Sono interrompido, de ímpeto, por
uma imensa vontade de escrever. Sobre ela, sobre os lábios dela, sobre os olhos
dela, sobre a pele e os cabelos dela, sobre suas pernas, sobre seu corpo, sobre
a delícia de seus beijos, sobre seus abraços, sobre sua voz, sobre seus olhares
misteriosamente penetrantes...
E nada, nada mais é como antes. E
nada, nada mais faz sentido, exceto este deslize, esta falta de controle, este
despertar literário mais que bem-vindo. Uma coisa é levantar em plena madrugada
para falar de política, das dores do mundo, dos erros alheios, outra,
completamente diferente e incrivelmente prazerosa é levantar, em meio à
escuridão das três horas, para falar sobre ela.
Não temo represálias, não tenho
papas na língua. Falo o que penso e quando penso em falar, já disse. Ela sabe o
quanto cerceia meus pensamentos, sabe como se faz presente em meus sonhos, sabe
como e quanto a degusto, em goles absolutamente curtos. Ela sabe que ressaca de
amor não se cura com aspirina, ou melhor, ressaca de amor não se cura, e é
assim, desde que o amor descobriu-se sentimento.
Meu cigarro é cúmplice, de cada
bater de tecla, de cada nova ideia, e de todos os segundos gastos em frente à
tela deste computador. Tarde da noite, luzes apagadas, vizinhos dormindo,
cidade se preparando para dar início aos trabalhos costumeiros. E eu aqui,
escrevendo. Será que disso ela sabe? Se não tiver certeza, há de pelo menos
imaginar, pois boba eu sei que ela não é.
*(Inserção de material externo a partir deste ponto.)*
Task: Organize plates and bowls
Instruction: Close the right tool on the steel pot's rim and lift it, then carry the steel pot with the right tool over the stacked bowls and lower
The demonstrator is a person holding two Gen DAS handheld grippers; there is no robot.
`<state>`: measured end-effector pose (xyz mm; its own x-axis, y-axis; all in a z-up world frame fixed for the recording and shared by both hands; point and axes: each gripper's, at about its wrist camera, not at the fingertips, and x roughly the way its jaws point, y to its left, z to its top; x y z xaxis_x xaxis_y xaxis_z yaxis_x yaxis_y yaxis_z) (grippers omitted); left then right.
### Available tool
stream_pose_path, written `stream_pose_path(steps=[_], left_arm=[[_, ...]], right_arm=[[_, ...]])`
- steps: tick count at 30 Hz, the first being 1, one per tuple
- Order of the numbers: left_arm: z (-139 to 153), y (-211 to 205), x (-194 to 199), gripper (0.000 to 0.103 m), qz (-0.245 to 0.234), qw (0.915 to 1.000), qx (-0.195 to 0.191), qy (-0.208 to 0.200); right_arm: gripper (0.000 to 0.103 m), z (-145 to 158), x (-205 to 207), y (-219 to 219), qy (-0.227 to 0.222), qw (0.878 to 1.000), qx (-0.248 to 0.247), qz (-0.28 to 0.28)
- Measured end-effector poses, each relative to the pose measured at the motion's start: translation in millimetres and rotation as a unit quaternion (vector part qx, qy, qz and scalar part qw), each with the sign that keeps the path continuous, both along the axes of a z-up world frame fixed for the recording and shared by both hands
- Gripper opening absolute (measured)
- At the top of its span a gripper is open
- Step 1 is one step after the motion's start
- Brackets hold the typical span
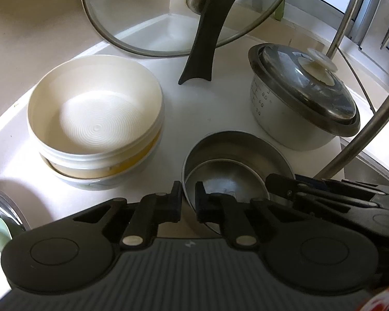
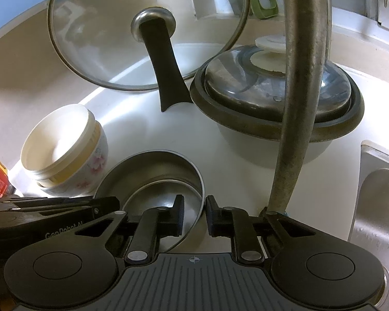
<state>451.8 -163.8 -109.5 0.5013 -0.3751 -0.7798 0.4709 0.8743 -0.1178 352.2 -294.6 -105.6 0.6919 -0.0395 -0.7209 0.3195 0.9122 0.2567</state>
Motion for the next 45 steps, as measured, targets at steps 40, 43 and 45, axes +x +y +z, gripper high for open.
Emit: stream_pose_path(steps=[40, 43, 45], left_arm=[[67, 41, -36, 0.009, 0.011, 0.9977, -0.053, -0.042], [73, 46, -35, 0.009, 0.02, 0.9969, -0.056, -0.051], [76, 50, -33, 0.009, 0.027, 0.9964, -0.058, -0.057]], right_arm=[[0.008, 73, -23, 15, -0.05, 0.998, -0.025, 0.043], [0.008, 79, -18, 19, -0.059, 0.996, -0.028, 0.053], [0.008, 83, -14, 21, -0.064, 0.996, -0.027, 0.059]])
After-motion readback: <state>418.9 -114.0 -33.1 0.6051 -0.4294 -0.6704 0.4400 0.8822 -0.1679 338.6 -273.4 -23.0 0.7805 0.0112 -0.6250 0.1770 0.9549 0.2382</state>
Não tenho facilidade para voltar
a dormir. E daí? Não estou nem aí para isso. Posso simplesmente passar o resto
do dia de pé, sabido que sonho com a sua pessoa ainda acordado. Olhos fechados
e pronto, estou diante de tudo aquilo que preciso, sem mais. A beleza de um
amor como este reside nas eternas possibilidades de uma imaginação fértil.
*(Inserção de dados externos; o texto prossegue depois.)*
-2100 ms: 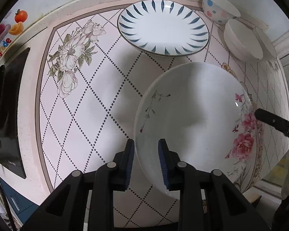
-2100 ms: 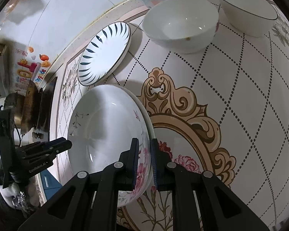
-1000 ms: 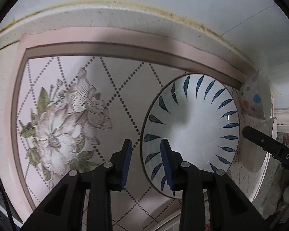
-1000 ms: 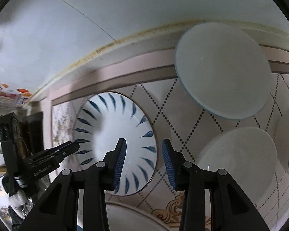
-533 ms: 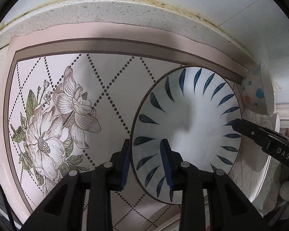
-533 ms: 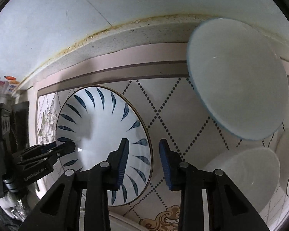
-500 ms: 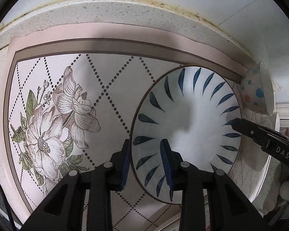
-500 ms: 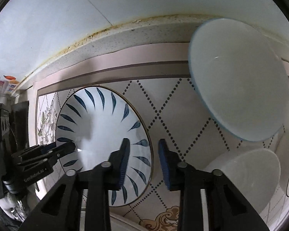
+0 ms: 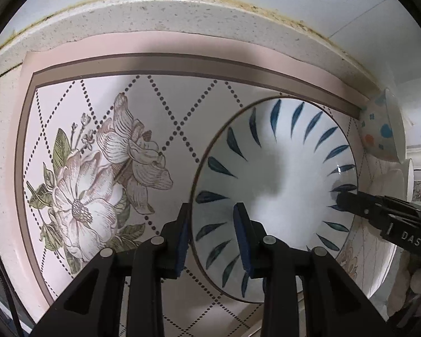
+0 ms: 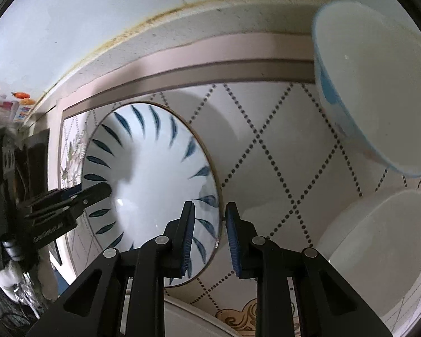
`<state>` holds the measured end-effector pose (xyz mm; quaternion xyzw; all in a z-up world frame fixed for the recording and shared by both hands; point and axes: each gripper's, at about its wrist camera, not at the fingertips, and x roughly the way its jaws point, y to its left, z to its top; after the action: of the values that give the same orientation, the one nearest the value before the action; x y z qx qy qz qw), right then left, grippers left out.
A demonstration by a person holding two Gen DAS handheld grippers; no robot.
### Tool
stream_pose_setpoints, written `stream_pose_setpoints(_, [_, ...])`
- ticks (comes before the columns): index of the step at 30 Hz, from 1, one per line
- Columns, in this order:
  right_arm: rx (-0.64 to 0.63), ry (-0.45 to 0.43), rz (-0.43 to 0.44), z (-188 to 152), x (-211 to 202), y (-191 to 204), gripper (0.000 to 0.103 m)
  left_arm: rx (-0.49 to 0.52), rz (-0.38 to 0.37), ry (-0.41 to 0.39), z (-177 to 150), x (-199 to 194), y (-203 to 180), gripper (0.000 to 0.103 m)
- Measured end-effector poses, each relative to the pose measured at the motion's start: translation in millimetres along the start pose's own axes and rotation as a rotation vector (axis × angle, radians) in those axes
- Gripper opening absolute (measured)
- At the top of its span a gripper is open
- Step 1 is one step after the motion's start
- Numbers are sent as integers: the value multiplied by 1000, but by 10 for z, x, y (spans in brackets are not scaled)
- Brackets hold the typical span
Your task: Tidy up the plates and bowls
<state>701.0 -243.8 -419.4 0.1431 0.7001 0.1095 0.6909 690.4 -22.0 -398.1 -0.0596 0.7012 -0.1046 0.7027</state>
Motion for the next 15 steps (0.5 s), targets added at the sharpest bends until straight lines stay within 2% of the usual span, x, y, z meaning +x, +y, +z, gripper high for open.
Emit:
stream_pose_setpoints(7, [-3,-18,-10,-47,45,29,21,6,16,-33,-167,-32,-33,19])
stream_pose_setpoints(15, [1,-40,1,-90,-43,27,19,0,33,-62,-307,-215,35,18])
Lembranças boas. As melhores, das
pouquíssimas noites às quais nos amamos sob as estrelas. Amanhã é outro dia,
outro possível despertar, assim, de repente. Amanhã é hoje, posto que após
meia-noite se calcula outro dia.
O que houver de ser, será. Será?
Espero que sim. E também espero, presente do indicativo, ansiosamente, por um
pouco mais. Futuros deslizes, futuras lembranças, futuras noites estreladas,
para que o nada continue não sendo mais como antes, futuros sussurros, futuros
suspiros, futuros amantes.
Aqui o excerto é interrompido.